Assignment 4

Goals

The goal of this assignment is to work with files, iteartion, encodings, strings, and string formatting in Python.

Instructions

You will be doing your work in a Jupyter notebook for this assignment. You may choose to work on this assignment on a hosted environment (e.g. tiger) or on your own local installation of Jupyter and Python. You should use Python 3.10 for your work, but versions 3.8 and 3.9 should also work. To use tiger, use the credentials you received. If you work remotely, make sure to download the .ipynb file to turn in. If you choose to work locally, Anaconda is the easiest way to install and manage Python. If you work locally, you may launch Jupyter Lab either from the Navigator application or via the command-line as jupyter-lab.

In this assignment, we will be working with texts from Project Gutenberg which is a library of eBooks which includes a lot of literature for which U.S. copyright has expired. In this assignment, you will process these files, count words, and convert some of the text. We will use Portuguese texts to example the effects of different encodings.

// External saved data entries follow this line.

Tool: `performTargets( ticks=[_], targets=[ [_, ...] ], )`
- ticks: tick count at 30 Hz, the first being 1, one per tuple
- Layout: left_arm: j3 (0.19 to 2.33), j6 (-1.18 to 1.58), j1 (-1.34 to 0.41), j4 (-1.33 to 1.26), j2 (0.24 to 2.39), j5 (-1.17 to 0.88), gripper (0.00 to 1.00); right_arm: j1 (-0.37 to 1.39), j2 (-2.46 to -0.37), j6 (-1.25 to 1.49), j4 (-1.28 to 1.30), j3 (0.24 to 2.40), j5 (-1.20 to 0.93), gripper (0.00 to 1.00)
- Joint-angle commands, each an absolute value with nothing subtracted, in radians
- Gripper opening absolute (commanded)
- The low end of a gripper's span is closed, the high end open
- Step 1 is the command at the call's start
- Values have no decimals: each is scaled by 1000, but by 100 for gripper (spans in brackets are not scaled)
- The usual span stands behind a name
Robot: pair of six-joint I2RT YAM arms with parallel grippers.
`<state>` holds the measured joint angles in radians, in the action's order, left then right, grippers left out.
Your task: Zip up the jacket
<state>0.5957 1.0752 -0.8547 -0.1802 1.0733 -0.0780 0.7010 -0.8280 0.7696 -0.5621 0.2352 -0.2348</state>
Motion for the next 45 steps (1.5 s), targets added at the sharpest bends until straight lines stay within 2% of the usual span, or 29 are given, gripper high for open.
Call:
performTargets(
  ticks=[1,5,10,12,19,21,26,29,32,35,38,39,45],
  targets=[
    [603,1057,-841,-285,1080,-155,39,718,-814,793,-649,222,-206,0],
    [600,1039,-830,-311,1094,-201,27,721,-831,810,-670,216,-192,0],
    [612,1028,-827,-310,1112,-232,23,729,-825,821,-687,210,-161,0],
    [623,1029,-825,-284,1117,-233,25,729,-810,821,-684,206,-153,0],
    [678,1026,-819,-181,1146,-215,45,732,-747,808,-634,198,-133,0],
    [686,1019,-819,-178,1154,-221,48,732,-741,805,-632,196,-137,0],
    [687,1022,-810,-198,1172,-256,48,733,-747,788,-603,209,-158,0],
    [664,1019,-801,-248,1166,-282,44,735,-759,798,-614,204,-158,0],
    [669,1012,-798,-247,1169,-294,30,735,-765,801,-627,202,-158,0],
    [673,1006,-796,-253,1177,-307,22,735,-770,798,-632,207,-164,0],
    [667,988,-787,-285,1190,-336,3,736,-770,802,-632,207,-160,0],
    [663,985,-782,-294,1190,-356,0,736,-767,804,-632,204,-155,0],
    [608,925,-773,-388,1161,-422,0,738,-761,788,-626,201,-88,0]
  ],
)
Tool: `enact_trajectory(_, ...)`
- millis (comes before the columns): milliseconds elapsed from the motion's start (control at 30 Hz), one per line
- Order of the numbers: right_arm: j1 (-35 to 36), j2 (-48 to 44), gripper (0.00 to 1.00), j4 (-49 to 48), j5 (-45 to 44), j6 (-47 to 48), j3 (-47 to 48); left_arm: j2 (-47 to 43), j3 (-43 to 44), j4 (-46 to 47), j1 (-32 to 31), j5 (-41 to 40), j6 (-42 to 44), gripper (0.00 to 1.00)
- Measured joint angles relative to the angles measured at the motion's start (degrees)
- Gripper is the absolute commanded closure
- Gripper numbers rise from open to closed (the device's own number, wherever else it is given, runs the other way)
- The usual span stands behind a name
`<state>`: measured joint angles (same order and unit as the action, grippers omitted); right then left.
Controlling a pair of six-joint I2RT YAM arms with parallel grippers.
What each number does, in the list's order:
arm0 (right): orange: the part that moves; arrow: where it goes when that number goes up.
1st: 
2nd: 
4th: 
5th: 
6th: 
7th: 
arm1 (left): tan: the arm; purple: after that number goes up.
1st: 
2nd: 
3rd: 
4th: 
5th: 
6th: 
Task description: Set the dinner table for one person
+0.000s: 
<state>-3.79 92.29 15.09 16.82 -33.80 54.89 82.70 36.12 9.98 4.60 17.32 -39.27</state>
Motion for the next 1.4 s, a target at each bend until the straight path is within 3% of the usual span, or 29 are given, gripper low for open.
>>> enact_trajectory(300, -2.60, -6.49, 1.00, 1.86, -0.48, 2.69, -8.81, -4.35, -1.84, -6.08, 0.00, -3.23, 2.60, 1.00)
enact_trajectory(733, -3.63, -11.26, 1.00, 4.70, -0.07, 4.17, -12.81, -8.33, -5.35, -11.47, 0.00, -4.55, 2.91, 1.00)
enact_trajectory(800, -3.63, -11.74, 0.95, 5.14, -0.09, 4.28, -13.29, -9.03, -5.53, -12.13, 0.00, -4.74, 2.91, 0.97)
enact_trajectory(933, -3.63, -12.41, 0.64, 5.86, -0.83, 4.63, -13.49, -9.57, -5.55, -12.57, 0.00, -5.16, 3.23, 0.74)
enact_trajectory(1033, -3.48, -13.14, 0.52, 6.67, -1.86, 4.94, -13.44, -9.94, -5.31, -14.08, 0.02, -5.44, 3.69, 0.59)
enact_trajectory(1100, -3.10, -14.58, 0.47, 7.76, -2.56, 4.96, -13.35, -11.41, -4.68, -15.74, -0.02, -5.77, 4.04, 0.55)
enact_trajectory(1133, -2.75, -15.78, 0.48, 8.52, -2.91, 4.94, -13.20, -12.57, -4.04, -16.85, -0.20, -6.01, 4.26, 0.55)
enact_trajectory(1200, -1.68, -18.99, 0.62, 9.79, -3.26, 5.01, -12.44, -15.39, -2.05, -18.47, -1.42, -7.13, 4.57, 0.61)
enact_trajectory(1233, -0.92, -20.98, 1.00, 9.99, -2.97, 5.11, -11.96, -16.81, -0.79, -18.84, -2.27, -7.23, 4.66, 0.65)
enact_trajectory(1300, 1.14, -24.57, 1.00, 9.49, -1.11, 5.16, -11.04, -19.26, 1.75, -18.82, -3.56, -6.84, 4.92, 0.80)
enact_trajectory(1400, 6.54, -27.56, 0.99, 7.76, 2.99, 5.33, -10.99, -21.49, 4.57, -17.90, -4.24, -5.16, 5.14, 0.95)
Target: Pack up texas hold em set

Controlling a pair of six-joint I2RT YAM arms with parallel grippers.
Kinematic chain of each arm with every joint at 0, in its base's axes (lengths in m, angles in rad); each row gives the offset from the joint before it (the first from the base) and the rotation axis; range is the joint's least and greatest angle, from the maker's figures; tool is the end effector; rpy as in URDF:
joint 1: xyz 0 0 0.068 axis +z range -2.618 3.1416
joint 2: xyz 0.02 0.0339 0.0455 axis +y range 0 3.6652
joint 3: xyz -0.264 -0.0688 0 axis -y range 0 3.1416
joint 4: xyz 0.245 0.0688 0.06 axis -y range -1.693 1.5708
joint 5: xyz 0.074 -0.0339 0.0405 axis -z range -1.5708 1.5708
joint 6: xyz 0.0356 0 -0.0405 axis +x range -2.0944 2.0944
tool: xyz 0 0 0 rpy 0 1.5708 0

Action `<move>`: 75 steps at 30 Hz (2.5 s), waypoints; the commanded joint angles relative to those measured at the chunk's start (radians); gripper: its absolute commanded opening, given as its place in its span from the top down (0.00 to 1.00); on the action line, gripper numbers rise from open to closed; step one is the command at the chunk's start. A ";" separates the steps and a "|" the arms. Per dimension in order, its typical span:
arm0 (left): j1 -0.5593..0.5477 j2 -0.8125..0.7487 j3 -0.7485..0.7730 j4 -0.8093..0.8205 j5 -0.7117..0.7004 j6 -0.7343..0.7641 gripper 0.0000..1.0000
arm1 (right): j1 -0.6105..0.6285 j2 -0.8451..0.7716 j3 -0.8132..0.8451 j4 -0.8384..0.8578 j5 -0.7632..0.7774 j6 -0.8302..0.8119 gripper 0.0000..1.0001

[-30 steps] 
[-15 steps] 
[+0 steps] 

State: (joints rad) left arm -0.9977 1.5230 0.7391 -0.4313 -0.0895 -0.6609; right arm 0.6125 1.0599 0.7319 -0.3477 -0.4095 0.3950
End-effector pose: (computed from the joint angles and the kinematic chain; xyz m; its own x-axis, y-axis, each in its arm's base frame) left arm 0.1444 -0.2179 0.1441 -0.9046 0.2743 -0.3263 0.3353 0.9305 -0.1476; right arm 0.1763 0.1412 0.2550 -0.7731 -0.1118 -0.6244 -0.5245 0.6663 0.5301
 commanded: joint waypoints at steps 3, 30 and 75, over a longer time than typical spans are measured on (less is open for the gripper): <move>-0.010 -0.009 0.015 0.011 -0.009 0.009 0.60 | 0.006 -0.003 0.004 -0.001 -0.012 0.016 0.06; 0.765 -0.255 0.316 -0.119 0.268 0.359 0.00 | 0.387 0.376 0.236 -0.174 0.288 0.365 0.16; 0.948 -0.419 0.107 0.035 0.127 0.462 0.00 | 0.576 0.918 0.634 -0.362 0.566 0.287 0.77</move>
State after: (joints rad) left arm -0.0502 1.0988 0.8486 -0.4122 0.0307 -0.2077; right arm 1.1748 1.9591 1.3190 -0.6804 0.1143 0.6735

A template notebook is provided with a cell to help download the files given a URL. You will read this data, do some processing, and write a new output file in a similar format. You should write your code so that it can be adapted to work with other texts, but make sure that it runs for the following three texts. Note that the encoding is specified for each.

Due Date

The assignment is due at 11:59pm on Wednesday, March 8.

Submission

You should submit the completed notebook file required for this assignment on Blackboard. The filename of the notebook should be a4.ipynb. You should not turn in the output files as your notebook should contain the code to create it.

Details

Please make sure to follow instructions to receive full credit. Use a markdown cell to Label each part of the assignment with the number of the section you are completing. You may put the code for each part into one or more cells. Do not use external libraries for reading, parsing, or writing the data files, but you may use the regular expressions module and string methods as necessary. CSCI 490 students do not need to complete Part 4; it is extra credit for them.

0. Name & Z-ID (5 pts)

The first cell of your notebook should be a markdown cell with a line for your name and a line for your Z-ID. If you wish to add other information (the assignment name, a description of the assignment), you may do so after these two lines.

1. Read Data (10 pts)

Use the download_text function in the provided template notebook to download files. Then, write a function that given the filename and encoding, opens the local file and reads the downloaded file, returning the processed lines as a list. Project Gutenberg includes metadata at the beginning of the text and license information at the end of the text. The actual text is contained between the lines

*** START OF THIS PROJECT GUTENBERG EBOOK <TITLE> ***

and

*** END OF THIS PROJECT GUTENBERG EBOOK <TITLE> ***

where <TITLE> is the name of the book. Read (and discard) lines until you hit the START tag. Then, read in all the lines up to but not including the END tag into a list of strings. Remove any leading and trailing whitespace from the lines. You will need to figure out how to find the START and END tags and which lines should be included.

Hints
  • Note that the first text uses iso-8859-1 encoding while the others use utf-8.
  • You may check for the tags using a regular expression, but python’s string methods should also work.
  • If you pass an iterator to a for loop, it will loop through the remaining items.
  • strip will be useful to remove whitespace.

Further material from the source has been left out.